The researchers found:
- At the lower dose of tenecteplase, 14 of 43 patients (32.6%) achieved the designated positive outcome criteria.
- At the higher dose of tenecteplase, 10 of 43 patients (23.3%) achieved the designated positive outcome criteria.
- Among all study participants evaluated three months after treatment, more than half (53.5%) of the patients were no more than slightly disabled, not able to carry out all previous activities but did not require daily assistance, and 38.4% of the participants either had no significant symptoms of residual neurological deficits or had mild symptoms but were able to return to pre-stroke activities of daily living.
“Tenecteplase appears to be safe and potent in re-establishing blood flow through blocked, large brain vessels, thereby preventing damage to brain tissue at risk of dying,” Cheng added. “Using perfusion imaging [to measure blood flow throughout the blood vessels] to assess patients with larger areas of potentially salvageable brain tissue and smaller areas that have already been lost to the stroke, it seems feasible that, with tenecteplase, we may be able to extend the time window for treatment to 24 hours after the time the patient was last known to be well. However, we still need more data from randomised controlled trials before practice changes to routinely include tenecteplase.”
In the subset of patients who received tenecteplase and underwent thrombectomy, fewer patients (three of 34 [8.8%]) reached the primary outcome measure of restoring blood flow without symptomatic brain bleeding, compared to those who received only tenecteplase (21 of 52 [40.4%]).
“In our study, tenecteplase seems to be quite effective and safe in patients who do not need endovascular therapy,” Cheng continued. “More research is needed to understand why tenecteplase was less effective in restoring blood flow and more likely to result in symptomatic brain bleeding among those who had endovascular therapy.”

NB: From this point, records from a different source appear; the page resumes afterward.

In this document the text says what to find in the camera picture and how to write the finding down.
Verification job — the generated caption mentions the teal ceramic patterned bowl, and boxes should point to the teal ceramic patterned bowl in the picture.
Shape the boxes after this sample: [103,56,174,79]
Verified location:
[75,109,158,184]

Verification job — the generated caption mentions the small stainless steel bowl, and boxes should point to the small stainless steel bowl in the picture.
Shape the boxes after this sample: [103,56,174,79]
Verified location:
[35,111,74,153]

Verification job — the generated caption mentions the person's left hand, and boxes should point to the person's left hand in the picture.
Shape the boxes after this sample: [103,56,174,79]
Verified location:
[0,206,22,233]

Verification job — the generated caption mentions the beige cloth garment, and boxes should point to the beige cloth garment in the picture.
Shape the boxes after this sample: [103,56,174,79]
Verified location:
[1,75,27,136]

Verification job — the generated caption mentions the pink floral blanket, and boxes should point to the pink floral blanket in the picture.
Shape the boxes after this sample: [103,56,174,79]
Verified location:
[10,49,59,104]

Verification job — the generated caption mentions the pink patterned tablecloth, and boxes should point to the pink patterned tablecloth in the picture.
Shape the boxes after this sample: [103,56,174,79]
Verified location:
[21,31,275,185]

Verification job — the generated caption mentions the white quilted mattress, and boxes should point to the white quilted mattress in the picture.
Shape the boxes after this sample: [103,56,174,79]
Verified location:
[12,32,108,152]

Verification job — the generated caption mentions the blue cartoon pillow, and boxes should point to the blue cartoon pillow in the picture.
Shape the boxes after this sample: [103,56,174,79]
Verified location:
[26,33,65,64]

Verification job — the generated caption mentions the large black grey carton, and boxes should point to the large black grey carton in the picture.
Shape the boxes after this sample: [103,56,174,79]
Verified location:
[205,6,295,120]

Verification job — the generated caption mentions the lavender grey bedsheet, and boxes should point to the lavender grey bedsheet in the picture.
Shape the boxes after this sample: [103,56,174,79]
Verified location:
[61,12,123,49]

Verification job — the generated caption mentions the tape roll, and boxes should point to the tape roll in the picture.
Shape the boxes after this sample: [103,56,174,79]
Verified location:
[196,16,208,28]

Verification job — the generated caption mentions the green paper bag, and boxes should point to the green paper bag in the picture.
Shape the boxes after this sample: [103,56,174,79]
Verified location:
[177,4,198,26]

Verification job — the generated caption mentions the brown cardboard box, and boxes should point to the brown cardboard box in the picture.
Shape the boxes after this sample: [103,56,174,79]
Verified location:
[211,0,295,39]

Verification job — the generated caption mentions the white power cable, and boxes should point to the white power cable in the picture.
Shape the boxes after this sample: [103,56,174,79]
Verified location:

As a phase 2a trial, the focus of this research was to evaluate whether a treatment is safe and effective enough to proceed to a larger clinical trial with more study participants and to determine the potential medication doses appropriate for further research. Based on the results of this trial, the lower dose of tenecteplase is being evaluated in a larger, nationwide, phase 2b study in China to compare the effectiveness and safety of tenecteplase versus standard treatment. The study’s researchers have identified its limitations—including it being a phase 2a clinical trial without a control group, and the fact these results from China may not be generalisable to other, non-Chinese populations.
“Strokes involving large arteries in the brain due to plaque build-up are much more common among people of Chinese or Asian ethnicity compared with people of Caucasian descent,” Cheng said. “These types of strokes usually have more sustained blood flow through collateral vessels than embolic strokes, which are caused by a blood clot that forms elsewhere in the body and travels to the brain. The optimal strategy to restore blood flow in patients with large-artery plaque build-up is unknown, and there is a question of whether endovascular treatment is appropriate and effective in this type of stroke. With a huge stroke burden and limited access to centres capable of endovascular treatment in China, a potent intravenous thrombolytic like tenecteplase may be more meaningful.”
The latest ischaemic stroke treatment guidelines from the AHA recommend it may be reasonable to consider tenecteplase as an ischaemic stroke treatment among select patients. Several recent clinical trials focused on ischaemic stroke have directly compared alteplase and tenecteplase, while large, phase 3 trials are ongoing.